ABOUT THIS EXERCISE -
Each line of the data below that contains "right" must be copied.

MATERIAL FOR THIS EXERCISE -
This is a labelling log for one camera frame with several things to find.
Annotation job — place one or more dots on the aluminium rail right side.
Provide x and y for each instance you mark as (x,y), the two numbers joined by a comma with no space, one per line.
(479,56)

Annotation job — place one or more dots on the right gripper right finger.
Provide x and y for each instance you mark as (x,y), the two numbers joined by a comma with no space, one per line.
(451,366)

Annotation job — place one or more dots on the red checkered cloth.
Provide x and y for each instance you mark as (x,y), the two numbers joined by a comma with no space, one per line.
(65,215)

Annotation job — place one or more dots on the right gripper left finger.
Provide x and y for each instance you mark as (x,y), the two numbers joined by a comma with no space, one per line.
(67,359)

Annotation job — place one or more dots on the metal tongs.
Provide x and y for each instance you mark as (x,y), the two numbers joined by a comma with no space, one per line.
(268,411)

FINISHED TASK -
Annotation job — place one or more dots on the aluminium rail right side.
Annotation job — place one or more dots on the right gripper right finger.
Annotation job — place one or more dots on the right gripper left finger.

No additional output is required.